Beginning next Monday, unsolicited advertising and sales materials may not be sent via facsimile machine without prior written consent of recipients.
The regulation, which coincides with the Federal Communication Commission and Federal Trade Commission’s recent National Do Not Call Registry roll out, will affect business-to-business as well as business-to-consumer dealings.
Many national organizations have objected to the new FCC fax rule, citing the organizations’ failure to seek public comment as a major factor in the opposition.
The new fax rule requires that any business representatives intending on faxing advertisements or other business-related sales materials must get written, signed permission from the recipient.
The written permission must also include a statement clearly illustrating that the recipient consents to receiving these business materials at a fax number listed for every fax number listed on the consent.

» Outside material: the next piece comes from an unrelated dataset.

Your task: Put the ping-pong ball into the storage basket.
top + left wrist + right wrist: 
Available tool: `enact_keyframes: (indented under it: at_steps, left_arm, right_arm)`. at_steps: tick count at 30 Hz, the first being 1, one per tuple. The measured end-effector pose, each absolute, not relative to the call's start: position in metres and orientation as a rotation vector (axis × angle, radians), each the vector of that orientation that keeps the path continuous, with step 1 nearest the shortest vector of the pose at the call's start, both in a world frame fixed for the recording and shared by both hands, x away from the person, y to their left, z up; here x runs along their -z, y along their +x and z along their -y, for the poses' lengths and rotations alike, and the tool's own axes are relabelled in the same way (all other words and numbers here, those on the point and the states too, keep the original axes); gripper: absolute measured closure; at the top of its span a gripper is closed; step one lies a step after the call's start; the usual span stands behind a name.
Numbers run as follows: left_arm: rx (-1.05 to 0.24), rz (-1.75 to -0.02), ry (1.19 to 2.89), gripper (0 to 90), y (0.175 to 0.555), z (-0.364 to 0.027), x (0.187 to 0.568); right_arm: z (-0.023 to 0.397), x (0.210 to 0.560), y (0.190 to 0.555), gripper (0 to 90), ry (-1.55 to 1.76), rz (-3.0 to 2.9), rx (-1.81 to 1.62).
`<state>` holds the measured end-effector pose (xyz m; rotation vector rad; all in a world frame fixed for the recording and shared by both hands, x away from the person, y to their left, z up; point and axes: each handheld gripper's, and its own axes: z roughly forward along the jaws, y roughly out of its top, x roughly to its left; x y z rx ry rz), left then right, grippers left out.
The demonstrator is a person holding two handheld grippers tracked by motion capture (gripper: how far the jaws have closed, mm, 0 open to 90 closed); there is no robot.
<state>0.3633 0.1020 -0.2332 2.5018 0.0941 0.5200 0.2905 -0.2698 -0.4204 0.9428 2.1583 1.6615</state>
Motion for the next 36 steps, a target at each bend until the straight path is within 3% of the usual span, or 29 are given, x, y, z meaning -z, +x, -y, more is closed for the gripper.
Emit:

Under the new regulation, a company will no longer be able to fax promotional advertisements or sales materials without getting a recipient’s prior approval.
This rule applies to faxes sent by stand-alone machines, computerized fax servers and computers with attached modems. It does not apply to faxes sent as e-mail over the Internet.
Failure to comply with new facsimile rules will result in a $500 fine per infraction, as well as other FCC enforcement.
Last month, FCC officials issued a change in regulations for unsolicited faxes that contain sales and advertising with regards to existing business relationships.
In this previous-business-relationship situation, company officials could assume that recipients would want to continue ongoing and current partnerships.
Under the rule adopted by the FCC, company representatives will be required to have signed and written statements of permission for each and every fax number intended to contact.